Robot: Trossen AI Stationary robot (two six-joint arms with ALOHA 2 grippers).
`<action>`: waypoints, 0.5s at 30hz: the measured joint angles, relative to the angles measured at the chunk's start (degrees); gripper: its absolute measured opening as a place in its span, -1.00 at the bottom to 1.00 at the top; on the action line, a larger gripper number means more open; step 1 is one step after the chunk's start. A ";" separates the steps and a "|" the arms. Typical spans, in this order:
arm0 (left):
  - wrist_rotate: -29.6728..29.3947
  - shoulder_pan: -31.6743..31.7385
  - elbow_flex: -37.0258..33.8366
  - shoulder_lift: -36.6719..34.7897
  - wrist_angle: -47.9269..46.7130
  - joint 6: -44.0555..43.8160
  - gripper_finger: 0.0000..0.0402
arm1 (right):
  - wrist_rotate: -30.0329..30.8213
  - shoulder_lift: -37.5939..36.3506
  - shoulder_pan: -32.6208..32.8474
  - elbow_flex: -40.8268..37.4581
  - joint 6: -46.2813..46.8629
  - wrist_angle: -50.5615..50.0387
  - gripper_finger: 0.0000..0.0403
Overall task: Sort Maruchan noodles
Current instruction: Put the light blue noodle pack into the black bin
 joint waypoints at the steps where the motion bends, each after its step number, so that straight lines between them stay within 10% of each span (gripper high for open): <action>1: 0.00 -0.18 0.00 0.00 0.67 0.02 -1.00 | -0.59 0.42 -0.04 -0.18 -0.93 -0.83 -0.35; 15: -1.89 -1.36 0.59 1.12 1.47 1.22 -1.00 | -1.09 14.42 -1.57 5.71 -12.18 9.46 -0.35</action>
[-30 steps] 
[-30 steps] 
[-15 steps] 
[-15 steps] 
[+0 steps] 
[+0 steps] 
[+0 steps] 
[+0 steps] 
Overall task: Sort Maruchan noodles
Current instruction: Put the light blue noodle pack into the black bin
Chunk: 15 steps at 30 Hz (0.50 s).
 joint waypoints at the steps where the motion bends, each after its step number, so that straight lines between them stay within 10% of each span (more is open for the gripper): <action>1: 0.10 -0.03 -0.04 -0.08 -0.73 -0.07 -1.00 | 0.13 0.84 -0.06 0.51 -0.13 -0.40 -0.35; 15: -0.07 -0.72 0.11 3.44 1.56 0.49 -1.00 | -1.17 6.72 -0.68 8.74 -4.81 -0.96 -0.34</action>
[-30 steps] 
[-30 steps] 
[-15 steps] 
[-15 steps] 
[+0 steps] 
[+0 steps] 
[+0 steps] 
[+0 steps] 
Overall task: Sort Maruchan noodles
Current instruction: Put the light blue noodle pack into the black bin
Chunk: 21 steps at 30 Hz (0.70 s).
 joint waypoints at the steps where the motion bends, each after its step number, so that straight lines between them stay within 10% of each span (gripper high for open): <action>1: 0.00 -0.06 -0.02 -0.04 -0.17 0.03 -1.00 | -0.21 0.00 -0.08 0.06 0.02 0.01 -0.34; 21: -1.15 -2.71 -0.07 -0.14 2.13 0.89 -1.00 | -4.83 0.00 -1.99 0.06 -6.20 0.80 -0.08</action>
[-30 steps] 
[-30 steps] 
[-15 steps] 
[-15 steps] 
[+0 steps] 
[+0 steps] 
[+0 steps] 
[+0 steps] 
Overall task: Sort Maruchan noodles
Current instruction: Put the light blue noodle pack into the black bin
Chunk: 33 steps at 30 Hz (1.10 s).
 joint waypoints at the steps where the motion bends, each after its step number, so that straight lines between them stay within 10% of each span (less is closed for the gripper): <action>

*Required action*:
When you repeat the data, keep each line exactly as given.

*Your response*:
Robot: Trossen AI Stationary robot (two six-joint arms with ALOHA 2 grippers).
`<action>`: waypoints, 0.5s at 30hz: the measured joint angles, relative to the angles measured at the chunk's start (degrees); gripper: its absolute measured opening as a place in its span, -1.00 at the bottom to 1.00 at the top; on the action line, a larger gripper number means more open; step 1 is one step after the chunk's start. A ";" separates the steps and a "|" the arms. Typical spans, in this order:
arm0 (left):
  - wrist_rotate: -29.6728..29.3947
  - shoulder_pan: -31.6743..31.7385
  - elbow_flex: -37.0258..33.8366
  - shoulder_lift: -36.6719..34.7897
  - wrist_angle: -47.9269..46.7130
  - joint 6: -44.0555..43.8160
  - gripper_finger: 0.0000..0.0402
arm1 (right):
  - wrist_rotate: -30.0329..30.8213
  - shoulder_lift: -37.5939..36.3506
  - shoulder_pan: -32.6208..32.8474
  - elbow_flex: -40.8268..37.4581
  - joint 6: -46.2813..46.8629
  - wrist_angle: -50.5615..50.0387
  - gripper_finger: 0.0000..0.0403
Overall task: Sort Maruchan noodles
Current instruction: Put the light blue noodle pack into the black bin
 joint waypoints at the steps where the motion bends, each after its step number, so that straight lines between them stay within 10% of each span (gripper high for open): <action>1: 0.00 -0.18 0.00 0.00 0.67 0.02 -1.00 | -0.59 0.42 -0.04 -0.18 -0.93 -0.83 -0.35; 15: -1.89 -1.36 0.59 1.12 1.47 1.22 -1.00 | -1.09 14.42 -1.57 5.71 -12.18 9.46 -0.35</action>
[-30 steps] 
[-30 steps] 
[-15 steps] 
[-15 steps] 
[+0 steps] 
[+0 steps] 
[+0 steps] 
[+0 steps] 
Overall task: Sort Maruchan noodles
Current instruction: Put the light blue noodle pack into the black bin
Chunk: 15 steps at 30 Hz (0.50 s).
 joint waypoints at the steps where the motion bends, each after its step number, so that straight lines between them stay within 10% of each span (more is open for the gripper): <action>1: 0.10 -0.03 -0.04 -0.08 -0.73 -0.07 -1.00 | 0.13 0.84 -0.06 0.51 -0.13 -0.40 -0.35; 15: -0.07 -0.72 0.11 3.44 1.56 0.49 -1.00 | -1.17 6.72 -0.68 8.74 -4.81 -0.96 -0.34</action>
[-30 steps] 
[-30 steps] 
[-15 steps] 
[-15 steps] 
[+0 steps] 
[+0 steps] 
[+0 steps] 
[+0 steps] 
Overall task: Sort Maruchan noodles
Current instruction: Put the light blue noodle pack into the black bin
Chunk: 21 steps at 30 Hz (0.70 s).
 joint waypoints at the steps where the motion bends, each after its step number, so that straight lines between them stay within 10% of each span (gripper high for open): <action>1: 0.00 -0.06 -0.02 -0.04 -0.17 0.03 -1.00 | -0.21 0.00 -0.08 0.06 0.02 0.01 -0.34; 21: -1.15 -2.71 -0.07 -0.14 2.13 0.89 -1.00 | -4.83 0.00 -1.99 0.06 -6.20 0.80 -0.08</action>
[-30 steps] 
[-30 steps] 
[-15 steps] 
[-15 steps] 
[+0 steps] 
[+0 steps] 
[+0 steps] 
[+0 steps] 
Overall task: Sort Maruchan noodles
Current instruction: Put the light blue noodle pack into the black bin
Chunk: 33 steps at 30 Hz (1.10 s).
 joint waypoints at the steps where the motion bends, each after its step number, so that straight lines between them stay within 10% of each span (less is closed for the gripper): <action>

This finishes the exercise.